The shift in the nature of liberalism—a liberalism that is the shared heritage of both “liberals” and “conservatives” in the U.S.—poses particular challenges for the teaching of social welfare history and policy development. How did social welfare ideology and legal theory adapt liberalism to accommodate the expanding role of the state as provider and funder of social work and social services? The best account I have read is James Leiby’s (1985) “The moral foundations of social welfare and social work: A historical view” – in Social Work, 30(4), pp.323-330. Leiby describes the progression from the religious duty of charity as a matter of personal and social responsibility to the role of natural rights rooted in the Natural Law, the police power that provided the legal basis for an expansion of state power, and ultimately to the notion of an individual “right” as a claim that a “needy person could make and enforce on a public agency and official. Enter the ‘welfare state’” (p.326).

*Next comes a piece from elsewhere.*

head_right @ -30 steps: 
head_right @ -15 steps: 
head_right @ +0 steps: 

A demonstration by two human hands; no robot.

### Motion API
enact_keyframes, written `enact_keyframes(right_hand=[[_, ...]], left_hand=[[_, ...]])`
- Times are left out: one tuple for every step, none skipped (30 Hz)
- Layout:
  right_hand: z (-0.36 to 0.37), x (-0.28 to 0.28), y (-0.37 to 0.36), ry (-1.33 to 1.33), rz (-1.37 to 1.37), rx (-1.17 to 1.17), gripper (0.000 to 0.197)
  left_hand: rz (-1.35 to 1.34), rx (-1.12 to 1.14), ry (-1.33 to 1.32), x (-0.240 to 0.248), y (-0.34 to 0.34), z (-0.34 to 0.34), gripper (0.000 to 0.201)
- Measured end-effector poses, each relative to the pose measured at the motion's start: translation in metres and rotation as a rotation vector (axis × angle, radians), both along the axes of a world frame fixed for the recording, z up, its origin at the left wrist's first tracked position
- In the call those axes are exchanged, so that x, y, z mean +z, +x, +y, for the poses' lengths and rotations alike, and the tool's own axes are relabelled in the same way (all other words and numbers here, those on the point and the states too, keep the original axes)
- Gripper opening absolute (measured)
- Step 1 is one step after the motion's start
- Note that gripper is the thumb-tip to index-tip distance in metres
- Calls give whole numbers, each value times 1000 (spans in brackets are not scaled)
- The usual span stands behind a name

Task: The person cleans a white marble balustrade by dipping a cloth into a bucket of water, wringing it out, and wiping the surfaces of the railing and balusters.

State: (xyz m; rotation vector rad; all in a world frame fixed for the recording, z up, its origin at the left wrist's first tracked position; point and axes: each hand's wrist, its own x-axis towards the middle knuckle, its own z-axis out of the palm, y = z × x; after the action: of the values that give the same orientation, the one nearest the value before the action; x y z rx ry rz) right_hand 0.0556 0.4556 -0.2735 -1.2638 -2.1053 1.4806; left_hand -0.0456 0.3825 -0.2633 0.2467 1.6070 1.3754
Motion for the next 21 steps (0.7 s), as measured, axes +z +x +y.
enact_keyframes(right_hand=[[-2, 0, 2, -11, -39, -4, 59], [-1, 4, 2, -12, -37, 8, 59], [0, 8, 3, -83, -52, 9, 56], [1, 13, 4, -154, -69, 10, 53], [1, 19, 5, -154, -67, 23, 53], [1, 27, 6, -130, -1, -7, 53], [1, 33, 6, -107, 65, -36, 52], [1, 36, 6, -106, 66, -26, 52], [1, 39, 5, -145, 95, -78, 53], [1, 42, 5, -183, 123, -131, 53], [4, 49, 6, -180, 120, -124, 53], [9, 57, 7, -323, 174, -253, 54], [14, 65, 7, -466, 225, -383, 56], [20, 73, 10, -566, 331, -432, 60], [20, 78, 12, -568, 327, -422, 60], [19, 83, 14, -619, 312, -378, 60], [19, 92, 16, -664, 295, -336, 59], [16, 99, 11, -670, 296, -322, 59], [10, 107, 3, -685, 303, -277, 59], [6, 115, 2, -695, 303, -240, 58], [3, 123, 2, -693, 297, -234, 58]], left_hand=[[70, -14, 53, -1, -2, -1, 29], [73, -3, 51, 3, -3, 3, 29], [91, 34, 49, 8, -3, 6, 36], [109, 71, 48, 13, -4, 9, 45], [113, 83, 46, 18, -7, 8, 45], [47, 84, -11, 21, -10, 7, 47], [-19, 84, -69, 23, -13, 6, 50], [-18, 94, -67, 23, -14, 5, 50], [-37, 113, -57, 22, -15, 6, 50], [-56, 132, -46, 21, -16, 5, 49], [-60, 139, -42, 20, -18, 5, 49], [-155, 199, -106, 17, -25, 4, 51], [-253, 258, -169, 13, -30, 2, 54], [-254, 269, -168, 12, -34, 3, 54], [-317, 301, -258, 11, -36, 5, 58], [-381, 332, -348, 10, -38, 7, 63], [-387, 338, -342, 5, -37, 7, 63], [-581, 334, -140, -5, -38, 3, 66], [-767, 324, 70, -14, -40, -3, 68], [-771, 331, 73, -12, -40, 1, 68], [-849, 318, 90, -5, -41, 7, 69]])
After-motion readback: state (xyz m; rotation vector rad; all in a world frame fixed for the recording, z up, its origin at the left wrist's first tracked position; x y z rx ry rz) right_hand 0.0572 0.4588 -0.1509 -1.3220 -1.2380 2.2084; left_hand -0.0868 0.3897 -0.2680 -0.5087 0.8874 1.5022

An important part of the story, sometimes minimized, is the role of liberal thinking in opposing help for the needy, not only because it is ineffective—that was the criticism to which the Charity Organization Societies sought to respond and it is a major part of Thyer’s critique of modern social work and social welfare. But other critics, who also sought to marshal science for the improvement of the human condition and who also condemned charity, public and private, as unscientific, were the liberal eugenicists like Margaret Sanger. Her complaint in the chapter of The pivot of civilization on “The cruelty of charity” was not that charity was ineffective, but the reverse. Following in the footsteps of Herbert Spencer, she appealed to the “science” of Social Darwinism to argue that charity was enabling the unfit, the weeds of society, to survive instead of to die off.

There is here a remarkable similarity to the economic liberalism of Scrooge in the early pages of Dickens’s A Christmas carol, where Scrooge fends off two gentlemen who appeal to him for a charitable donation at Christmas time. Like modern liberals, he prefers leaving the needy to the tender mercies of the state’s provision, which he supports through his taxes, to dipping directly into his own pocket. (See Brooks, Who really cares?)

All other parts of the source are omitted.